Étienne-François Turgot, last Lord of Brucourt, marquis of Soumont, (/tʊərˈɡoʊ/ toor-GOH, /fr/; 16 June 1721, Paris – 21 October 1789, Paris) was an 18th-century French naturalist, knight of Malta and governor of French Guiana.

His knowledge of natural history, surgery, medicine and agriculture made him a free correspondent of the French Academy of Sciences. He was a contributor to the Encyclopédie.

== Biography ==
His father was Michel-Étienne Turgot (1690–1751), prévôt des marchands de Paris ("Master of the merchants of Paris", i.e. Mayor of Paris) and his younger brother the famous Anne Robert Jacques Turgot. He was the father of Louis Félix Étienne, marquis de Turgot.

Turgot was admitted to the Order of the Knights of the Hospital of Saint John of Jerusalem (now the Sovereign Military Order of Malta) as a young man. As a knight of Malta, he commanded one of the Order's Mediterranean galleys. In the 1740s, he fought for Maurice de Saxe in Bohemia and Flanders during the War of the Austrian Succession. He returned to France in 1764 and was appointed brigadier of the king's armies. He established the Académie d'Agriculture in 1760 and was received free associate of the Académie des sciences in 1762.

King Louis XV appointed him governor of Guyana but the colonizing expedition conducted in 1763 at the request of Étienne François de Choiseul, poorly prepared, was a resounding failure.

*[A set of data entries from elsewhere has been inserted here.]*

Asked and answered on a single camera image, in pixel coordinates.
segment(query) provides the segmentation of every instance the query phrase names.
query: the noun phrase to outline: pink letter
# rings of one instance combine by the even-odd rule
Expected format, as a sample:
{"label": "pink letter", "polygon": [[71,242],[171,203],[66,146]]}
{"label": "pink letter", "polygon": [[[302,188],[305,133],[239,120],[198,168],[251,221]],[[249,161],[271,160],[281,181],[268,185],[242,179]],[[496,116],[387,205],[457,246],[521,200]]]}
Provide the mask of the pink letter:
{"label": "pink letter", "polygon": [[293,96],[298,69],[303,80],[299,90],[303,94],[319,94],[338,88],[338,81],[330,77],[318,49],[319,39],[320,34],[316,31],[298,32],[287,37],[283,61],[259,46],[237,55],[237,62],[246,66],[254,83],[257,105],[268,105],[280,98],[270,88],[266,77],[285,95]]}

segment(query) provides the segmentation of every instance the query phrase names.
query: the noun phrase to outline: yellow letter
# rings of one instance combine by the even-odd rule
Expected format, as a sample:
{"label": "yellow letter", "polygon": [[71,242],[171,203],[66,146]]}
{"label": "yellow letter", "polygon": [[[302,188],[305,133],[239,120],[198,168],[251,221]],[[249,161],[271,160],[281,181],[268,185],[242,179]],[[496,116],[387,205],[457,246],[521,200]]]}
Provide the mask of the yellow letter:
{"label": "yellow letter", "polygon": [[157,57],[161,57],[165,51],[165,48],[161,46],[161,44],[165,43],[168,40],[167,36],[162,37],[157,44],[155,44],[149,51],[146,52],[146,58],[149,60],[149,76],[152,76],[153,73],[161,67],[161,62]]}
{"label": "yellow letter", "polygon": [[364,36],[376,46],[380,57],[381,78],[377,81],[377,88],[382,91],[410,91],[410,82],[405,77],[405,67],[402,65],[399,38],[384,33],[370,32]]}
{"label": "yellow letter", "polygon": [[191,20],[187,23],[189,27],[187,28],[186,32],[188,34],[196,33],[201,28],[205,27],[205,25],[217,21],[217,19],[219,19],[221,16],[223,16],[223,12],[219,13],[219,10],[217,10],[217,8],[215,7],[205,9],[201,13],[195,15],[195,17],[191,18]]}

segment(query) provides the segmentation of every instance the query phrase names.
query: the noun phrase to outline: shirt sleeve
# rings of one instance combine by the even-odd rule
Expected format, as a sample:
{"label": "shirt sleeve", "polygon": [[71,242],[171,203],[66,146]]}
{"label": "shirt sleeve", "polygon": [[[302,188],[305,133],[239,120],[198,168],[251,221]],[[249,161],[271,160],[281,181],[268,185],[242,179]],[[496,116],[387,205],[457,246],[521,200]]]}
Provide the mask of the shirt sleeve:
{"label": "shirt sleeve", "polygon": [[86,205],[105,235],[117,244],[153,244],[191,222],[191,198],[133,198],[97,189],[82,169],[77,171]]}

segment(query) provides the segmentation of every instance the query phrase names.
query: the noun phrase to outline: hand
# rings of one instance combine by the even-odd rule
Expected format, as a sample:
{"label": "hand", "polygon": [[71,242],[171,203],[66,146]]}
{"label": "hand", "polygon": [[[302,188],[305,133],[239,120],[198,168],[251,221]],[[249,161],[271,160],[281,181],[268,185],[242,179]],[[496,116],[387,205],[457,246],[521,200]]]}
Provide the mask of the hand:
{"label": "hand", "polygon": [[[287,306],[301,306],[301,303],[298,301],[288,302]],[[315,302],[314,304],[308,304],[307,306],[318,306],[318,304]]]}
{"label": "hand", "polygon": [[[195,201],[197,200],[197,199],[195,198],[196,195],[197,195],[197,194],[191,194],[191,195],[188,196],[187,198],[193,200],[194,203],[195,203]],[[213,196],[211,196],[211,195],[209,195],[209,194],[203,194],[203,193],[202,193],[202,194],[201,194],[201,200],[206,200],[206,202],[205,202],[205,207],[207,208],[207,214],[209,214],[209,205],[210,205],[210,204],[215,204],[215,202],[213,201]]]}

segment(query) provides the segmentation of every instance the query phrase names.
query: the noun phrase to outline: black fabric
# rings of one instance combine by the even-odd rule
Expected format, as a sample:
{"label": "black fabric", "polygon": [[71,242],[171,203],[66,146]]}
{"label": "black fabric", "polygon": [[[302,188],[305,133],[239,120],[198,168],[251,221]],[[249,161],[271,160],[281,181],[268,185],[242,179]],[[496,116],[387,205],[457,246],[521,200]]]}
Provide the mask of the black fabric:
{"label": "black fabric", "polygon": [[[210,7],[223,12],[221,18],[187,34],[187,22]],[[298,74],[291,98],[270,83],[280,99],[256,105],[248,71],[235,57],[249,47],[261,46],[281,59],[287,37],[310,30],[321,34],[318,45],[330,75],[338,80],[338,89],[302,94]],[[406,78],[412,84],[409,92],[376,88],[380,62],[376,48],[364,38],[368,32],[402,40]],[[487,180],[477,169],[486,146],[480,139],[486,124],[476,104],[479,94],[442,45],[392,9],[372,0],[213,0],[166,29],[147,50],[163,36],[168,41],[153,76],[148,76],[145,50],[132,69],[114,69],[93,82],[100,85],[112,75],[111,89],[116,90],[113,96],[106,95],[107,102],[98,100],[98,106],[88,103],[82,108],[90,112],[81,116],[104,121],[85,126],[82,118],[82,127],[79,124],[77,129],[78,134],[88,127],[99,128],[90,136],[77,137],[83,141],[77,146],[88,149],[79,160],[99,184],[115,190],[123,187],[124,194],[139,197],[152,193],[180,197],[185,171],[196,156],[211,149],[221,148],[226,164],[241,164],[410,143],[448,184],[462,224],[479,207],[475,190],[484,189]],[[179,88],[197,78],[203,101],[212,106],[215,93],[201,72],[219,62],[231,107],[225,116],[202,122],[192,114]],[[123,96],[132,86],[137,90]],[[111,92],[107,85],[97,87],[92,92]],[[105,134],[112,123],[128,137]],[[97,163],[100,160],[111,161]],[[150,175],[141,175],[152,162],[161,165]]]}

Similarly, because of power struggles, accused of embezzlement, Turgot ended up being the subject of a lettre de cachet.

After his detention, he took no responsibility and devoted himself to study. A gout attack - disease shared with his father and brothers - won 21 October 1789.

== Works ==
- Contribution to the article Coton of the Encyclopédie, 1754, vol. 4, .
- Mémoire instructif sur la manière de rassembler, de préparer, de conserver et d'envoyer les diverses curiosités d'histoire naturelle; auquel on a joint un mémoire intitulé : Avis pour le transport par mer, des arbres, des plantes vivaces, des semences, & de diverses autres curiosités d'histoire naturelle, Paris, Jean Marie Bruyset, bookseller, rue Merciere, au Soleil d'or, 1758 (Read online) ; quelques planches.
- Observations sur l'espèce de résine élastique de l'île de France.
- He provided a few texts to Jean-Louis Giraud-Soulavie for the parts of his Mémoires historiques sur le règne de Louis XVI devoted to the history of his brother's ministry.